Many of these students are their countries “cream of the crop.” In contrast to that almost blasé disregard many Americans hold for a college education, these students and their homelands honor it as a precious and valuable commodity. Students from foreign countries who come to the U.S. to study frequently return home to high-ranking careers in government, education, the military, foreign service and industry.

But for now, they are students. And like all students, they have some very specific needs. That’s where ministry “rubber” meets the international “road” for InterVarsity.

“It represents a group like InterVarsity with a golden opportunity to step into the breach and attempt to meet some of the most basic needs that all human being share,” Wagner elaborates. “And they have very practical physical needs. They need to get oriented and figure out how the city works. They need to know how the university works. What we’re attempting to do is address the physical, social and spiritual needs of these international students.”

Serving the lonely in Portland

Wagner notes that at Portland State University, a commuter school, the campus becomes a virtual international “ghetto” on weekends. That makes it very difficult for the 800 internationals left behind to make friends and socialize with those who could most help them acclimate to American culture.

“It’s a very lonely existence for people who have uprooted and come here, cut off from their natural friendship networks, their families and all symbols of cultural familiarity,” Wagner reflects.

Most people would expect the university to help these students acclimate.

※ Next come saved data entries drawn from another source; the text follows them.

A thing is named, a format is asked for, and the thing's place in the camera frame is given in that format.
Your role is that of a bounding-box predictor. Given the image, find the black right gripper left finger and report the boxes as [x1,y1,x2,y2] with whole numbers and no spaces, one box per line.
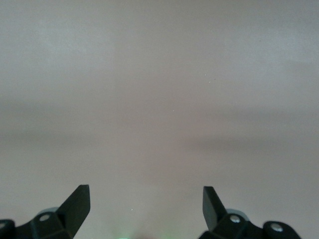
[0,184,91,239]

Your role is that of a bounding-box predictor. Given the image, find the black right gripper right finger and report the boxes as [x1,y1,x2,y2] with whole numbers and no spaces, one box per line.
[198,186,303,239]

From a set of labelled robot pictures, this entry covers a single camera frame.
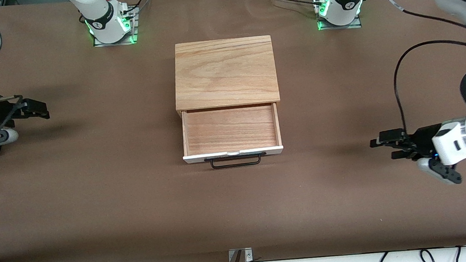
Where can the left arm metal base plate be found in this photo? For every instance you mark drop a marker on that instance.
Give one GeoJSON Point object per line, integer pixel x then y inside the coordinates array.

But many higher education institutions have had to cut back on student services due to budget constraints. At Portland State, this situation opened a door for Wagner and InterVarsity.

Budget cuts left the international student office without the ability to address any but the most basic needs of the many internationals on campus. “So we took the time to establish and build healthy relationships with the university and the international student office,” Wagner says. “It got to the point where they gave me an office in their office. We’re there two hours a day to serve the students. We offer one-stop-shopping.”

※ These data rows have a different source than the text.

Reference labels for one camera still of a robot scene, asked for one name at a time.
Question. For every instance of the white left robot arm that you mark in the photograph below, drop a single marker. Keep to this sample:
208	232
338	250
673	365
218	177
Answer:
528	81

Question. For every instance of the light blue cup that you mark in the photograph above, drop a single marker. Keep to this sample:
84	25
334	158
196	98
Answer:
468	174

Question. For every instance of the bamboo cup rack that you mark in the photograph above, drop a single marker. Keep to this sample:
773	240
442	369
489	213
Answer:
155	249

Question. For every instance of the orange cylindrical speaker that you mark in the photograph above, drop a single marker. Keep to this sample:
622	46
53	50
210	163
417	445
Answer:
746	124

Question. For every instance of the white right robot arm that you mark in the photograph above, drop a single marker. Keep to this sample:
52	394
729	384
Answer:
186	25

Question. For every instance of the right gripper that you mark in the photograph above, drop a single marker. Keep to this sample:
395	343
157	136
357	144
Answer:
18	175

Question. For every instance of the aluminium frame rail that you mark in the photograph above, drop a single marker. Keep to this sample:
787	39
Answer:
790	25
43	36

In a situation like this, everyone comes out a winner. The university provides Wagner with office space, referrals and a telephone receptionist to take messages. Wagner steps into the university’s garb by serving the students. He picks them up at the airport, helps them find off-campus housing and orients them to Portland.

Together, the university and InterVarsity co-sponsored a “Welcome to Portland” dinner each fall for about 300 students. While he admits he needs to exercise tact and good judgment, Wagner points out that he'd been able to have a Christian keynote speaker each year. “They’ve been able to refer to their faith and yet do it in a sensitive and caring way that articulates our motivation as a group of Christians to reach those who are strangers.”

Introducing … Jesus Christ!

Practical considerations like these serve to open the door to friendships with internationals. Many times, these friendships lead to an in-depth examination of God’s Word through Bible study.

Love for these strangers prompted Ellie Laehn to join InterVarsity staff at North Carolina State University in Raleigh in the early 1990s. In her first two years she worked hard to get to know the internationals on her campus and train students to lead effective international Bible studies (IBS).

Laehn’s IBS student leadership team at that point consisted of five students claiming Germany, Malaysia or the U.S. as home. They coordinated Bible studies, a Friday-evening meeting and follow-up for the group. Volunteers staffed some of the international Bible studies. These studies tended to be small and intimate, giving those attending a chance to get to know each other well and ask all the questions they want.

One volunteer-led bible study brought together two Korean women who wanted to bring along a friend “just to listen in.” The Friday-night meeting, also volunteer-led, focused on bringing internationals who want to ask questions … “and get real answers.”

Laehn herself met weekly with a young married woman from India, outside the auspices of the Bible study group. As her conversation partner, Laehn helped this woman perfect and expand her English. “Through our casual times of talking, my friend has asked questions that have opened doors for me to tell her about Jesus,” Laehn said. “In the spring we talked about why Christians celebrate Easter. It is a joy and privilege to tell someone who has never before heard about Jesus.

“I’m excited to see international students coming to our Bible studies and asking sincere questions,” Laehn continued. “Several are very interested in learning more about Christianity and are asking hard questions. As members of the IBS befriend these internationals, they are being “loved” to Jesus.”

Muslims in the Midwest

Befriending internationals means seizing a unique opportunity in their lives. Many international students come from countries which are closed to the gospel. This means that their time as students in the U.S. may be their only chance to hear about Jesus Christ. Terrell Smith pointed out that 14 percent of the international students at the UW came from Muslim countries, many of which do not allow Christian missionaries.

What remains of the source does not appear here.